Rob Musterer is director, clinical systems support at Bayer Healthcare. He is also head of a center of excellence dedicated to information systems for clinical R&D systems. Musterer has worked in the industry since 1981, and has watched several cycles of technology come and go. Like many people in the industry, he thinks pharma is taking too narrow a view of the clinical trial technology landscape.

In a nutshell, Musterer believes electronic data capture (EDC) has hogged the spotlight, at the expense of a diverse group of more pressing needs and capabilities.

He thinks the industry needs to begin to focus on “e-clinical” more than EDC. Says Musterer: “E-clinical is a change in mindset, to look across the entire clinical process, from protocol authoring through to submission. How do you best leverage the application of technology to increase efficiency and decrease cost throughout the life cycle of a clinical development project?”

He’ll be taking up a more expansive definition of “e-clinical” at the 2nd Annual eClinical Trials Congress, next week in King of Prussia, Penn. The agenda for the Center for Business Intelligence conference is here.

For starters, though, Musterer doesn’t think one solution will magically work for every company. It’s a question of understanding the technology needs of the entire organization, and analyzing which pieces are already present—and finding elements that are absent. “Companies have to map out their own strategy,” says Musterer. “What pieces do you already have? How are you going to put together the individual point solution to put together an e-clinical solution?”

He’s excited about service oriented architecture (SOA) to accomplish e-clinical tasks, even though he thinks the term is pretty similar to what “modular programming” meant in the past. “SOA holds a lot of promise for an e-clinical strategy,” he says.
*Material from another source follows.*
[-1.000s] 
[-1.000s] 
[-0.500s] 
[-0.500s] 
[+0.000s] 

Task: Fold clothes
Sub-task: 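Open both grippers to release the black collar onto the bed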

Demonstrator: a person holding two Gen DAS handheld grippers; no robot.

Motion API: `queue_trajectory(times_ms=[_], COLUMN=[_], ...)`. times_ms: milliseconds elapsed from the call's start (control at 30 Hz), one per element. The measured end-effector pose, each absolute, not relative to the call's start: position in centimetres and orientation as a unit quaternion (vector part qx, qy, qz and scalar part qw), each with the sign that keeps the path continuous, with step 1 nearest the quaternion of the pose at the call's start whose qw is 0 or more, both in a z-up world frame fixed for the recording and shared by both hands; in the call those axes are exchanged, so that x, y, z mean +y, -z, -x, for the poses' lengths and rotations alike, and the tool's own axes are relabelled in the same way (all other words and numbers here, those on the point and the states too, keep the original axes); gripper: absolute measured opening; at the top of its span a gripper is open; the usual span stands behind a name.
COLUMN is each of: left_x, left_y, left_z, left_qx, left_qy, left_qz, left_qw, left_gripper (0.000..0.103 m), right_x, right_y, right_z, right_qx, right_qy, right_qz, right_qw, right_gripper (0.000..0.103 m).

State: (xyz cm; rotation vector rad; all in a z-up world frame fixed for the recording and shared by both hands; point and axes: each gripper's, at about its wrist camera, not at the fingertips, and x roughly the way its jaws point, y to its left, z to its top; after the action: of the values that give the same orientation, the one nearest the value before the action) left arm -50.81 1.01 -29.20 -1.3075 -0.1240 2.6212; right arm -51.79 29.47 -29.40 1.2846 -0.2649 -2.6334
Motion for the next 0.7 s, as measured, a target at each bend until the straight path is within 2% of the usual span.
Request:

Musterer believes that the providers of point solutions will have to do a better job of allowing their solutions to interoperate. Says Musterer: “They need to bring these into a cohesive, consolidated set of systems that talk to one another. The only way you’re going to do that is by having common metadata and define services so you can have these systems talk to each other.”

Connecting The Dots

One of the most valuable connections, he suggests, will be between EDC systems and drug safety applications, the contents of which must be painstakingly reconciled at the end of a trial. “There is always a fairly labor intensive process to reconcile what is in the clinical database vs. what is in the safety database,” he says. “You could minimize that overhead if everything was automated between those systems.”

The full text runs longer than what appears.